**ASSIGNMENT:**
The response has to be every entry, printed word for word.

[Source data]
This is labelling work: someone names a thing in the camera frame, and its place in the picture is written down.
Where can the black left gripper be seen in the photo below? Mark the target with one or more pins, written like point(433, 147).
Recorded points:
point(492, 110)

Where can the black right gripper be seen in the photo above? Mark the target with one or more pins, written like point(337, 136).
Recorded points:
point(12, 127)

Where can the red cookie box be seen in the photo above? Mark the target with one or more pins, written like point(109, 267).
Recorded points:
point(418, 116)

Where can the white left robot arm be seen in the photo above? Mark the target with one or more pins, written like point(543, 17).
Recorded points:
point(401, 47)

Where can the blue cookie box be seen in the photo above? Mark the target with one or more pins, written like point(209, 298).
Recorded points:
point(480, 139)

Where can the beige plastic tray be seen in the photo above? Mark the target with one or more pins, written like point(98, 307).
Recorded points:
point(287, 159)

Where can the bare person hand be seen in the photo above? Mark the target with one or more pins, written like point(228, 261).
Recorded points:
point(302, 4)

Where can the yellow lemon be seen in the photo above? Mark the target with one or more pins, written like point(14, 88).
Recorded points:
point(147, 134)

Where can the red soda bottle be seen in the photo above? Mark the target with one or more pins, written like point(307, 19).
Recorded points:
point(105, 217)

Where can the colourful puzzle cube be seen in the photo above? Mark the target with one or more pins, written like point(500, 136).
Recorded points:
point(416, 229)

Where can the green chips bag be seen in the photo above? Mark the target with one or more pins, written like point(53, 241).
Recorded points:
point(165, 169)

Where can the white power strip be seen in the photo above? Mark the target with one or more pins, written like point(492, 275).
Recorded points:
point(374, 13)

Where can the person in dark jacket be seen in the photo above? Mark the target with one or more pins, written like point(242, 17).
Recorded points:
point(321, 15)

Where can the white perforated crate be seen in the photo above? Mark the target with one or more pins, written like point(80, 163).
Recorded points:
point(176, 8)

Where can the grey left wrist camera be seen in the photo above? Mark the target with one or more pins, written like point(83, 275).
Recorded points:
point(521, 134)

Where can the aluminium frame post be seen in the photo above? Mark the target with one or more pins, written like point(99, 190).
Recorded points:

**ANSWER AREA:**
This is labelling work: someone names a thing in the camera frame, and its place in the picture is written down.
Where can the black left gripper be seen in the photo below? Mark the target with one or more pins, written like point(433, 147).
Recorded points:
point(492, 110)

Where can the black right gripper be seen in the photo above? Mark the target with one or more pins, written like point(337, 136).
Recorded points:
point(12, 127)

Where can the red cookie box be seen in the photo above? Mark the target with one or more pins, written like point(109, 267).
Recorded points:
point(418, 116)

Where can the white left robot arm be seen in the photo above? Mark the target with one or more pins, written like point(543, 17).
Recorded points:
point(401, 47)

Where can the blue cookie box be seen in the photo above? Mark the target with one or more pins, written like point(209, 298).
Recorded points:
point(480, 139)

Where can the beige plastic tray be seen in the photo above? Mark the target with one or more pins, written like point(98, 307).
Recorded points:
point(287, 159)

Where can the bare person hand be seen in the photo above? Mark the target with one or more pins, written like point(228, 261).
Recorded points:
point(302, 4)

Where can the yellow lemon be seen in the photo above? Mark the target with one or more pins, written like point(14, 88).
Recorded points:
point(147, 134)

Where can the red soda bottle be seen in the photo above? Mark the target with one or more pins, written like point(307, 19).
Recorded points:
point(105, 217)

Where can the colourful puzzle cube be seen in the photo above? Mark the target with one or more pins, written like point(500, 136).
Recorded points:
point(416, 229)

Where can the green chips bag be seen in the photo above? Mark the target with one or more pins, written like point(53, 241).
Recorded points:
point(165, 169)

Where can the white power strip be seen in the photo above? Mark the target with one or more pins, written like point(492, 275).
Recorded points:
point(374, 13)

Where can the person in dark jacket be seen in the photo above? Mark the target with one or more pins, written like point(242, 17).
Recorded points:
point(321, 15)

Where can the white perforated crate be seen in the photo above? Mark the target with one or more pins, written like point(80, 163).
Recorded points:
point(176, 8)

Where can the grey left wrist camera be seen in the photo above? Mark the target with one or more pins, written like point(83, 275).
Recorded points:
point(521, 134)

Where can the aluminium frame post be seen in the photo above? Mark the target with one or more pins, written like point(99, 190).
Recorded points:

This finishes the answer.